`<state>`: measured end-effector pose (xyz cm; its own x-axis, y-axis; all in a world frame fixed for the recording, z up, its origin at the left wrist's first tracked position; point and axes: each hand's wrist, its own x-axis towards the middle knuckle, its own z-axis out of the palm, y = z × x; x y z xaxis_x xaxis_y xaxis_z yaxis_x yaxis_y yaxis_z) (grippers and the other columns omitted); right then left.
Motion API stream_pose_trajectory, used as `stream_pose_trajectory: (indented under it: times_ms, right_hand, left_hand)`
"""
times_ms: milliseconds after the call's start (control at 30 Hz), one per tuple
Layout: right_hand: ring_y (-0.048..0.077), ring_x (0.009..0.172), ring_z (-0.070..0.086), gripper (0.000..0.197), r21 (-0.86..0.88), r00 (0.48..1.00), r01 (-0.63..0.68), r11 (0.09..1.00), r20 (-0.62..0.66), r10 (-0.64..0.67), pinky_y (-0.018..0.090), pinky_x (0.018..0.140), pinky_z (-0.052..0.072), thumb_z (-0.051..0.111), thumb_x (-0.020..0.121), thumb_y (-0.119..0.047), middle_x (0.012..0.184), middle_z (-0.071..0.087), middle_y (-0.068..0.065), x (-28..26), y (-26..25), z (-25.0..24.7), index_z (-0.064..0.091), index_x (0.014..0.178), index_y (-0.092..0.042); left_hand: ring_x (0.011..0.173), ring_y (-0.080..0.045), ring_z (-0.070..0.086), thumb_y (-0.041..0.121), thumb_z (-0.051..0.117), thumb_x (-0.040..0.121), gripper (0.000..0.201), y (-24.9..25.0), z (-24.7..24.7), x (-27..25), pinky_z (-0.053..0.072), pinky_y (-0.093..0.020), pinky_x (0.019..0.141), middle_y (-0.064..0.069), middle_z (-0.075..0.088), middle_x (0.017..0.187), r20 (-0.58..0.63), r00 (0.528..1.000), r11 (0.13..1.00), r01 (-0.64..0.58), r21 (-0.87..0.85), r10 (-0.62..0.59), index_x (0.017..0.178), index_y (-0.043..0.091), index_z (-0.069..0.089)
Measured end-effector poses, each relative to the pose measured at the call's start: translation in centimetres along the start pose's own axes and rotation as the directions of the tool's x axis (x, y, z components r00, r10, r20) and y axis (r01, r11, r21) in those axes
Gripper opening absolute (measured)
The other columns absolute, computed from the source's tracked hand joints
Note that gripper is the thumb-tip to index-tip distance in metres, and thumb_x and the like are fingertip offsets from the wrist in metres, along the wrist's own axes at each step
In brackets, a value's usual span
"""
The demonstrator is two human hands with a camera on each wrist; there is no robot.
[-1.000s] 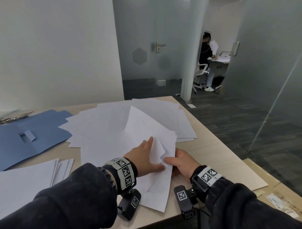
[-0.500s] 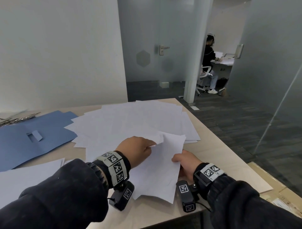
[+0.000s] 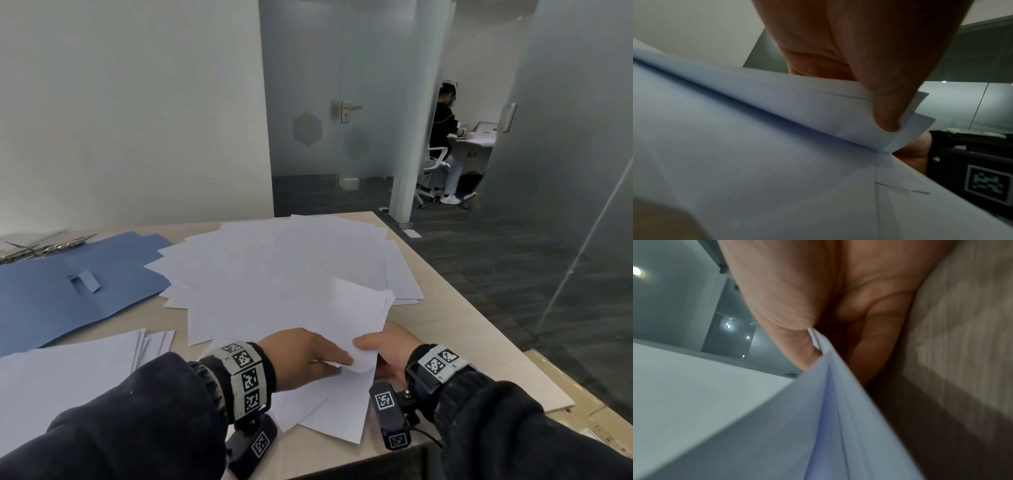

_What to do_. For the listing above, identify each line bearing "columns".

_Your response_.
`<state>`: measured end-effector pose (xyz cm; its own x-axis, y-axis; all in a world frame fixed for the recording, z up, its origin at the left wrist's first tracked position; point and axes: each hand's wrist, its own x-axis towards the middle knuckle, its own z-axis out of the palm, y = z × x; x y z xaxis_x xaxis_y xaxis_z yaxis_x yaxis_y yaxis_z) (grippers and the other columns omitted); right then left.
The other columns absolute, computed from the source's tracked hand joints

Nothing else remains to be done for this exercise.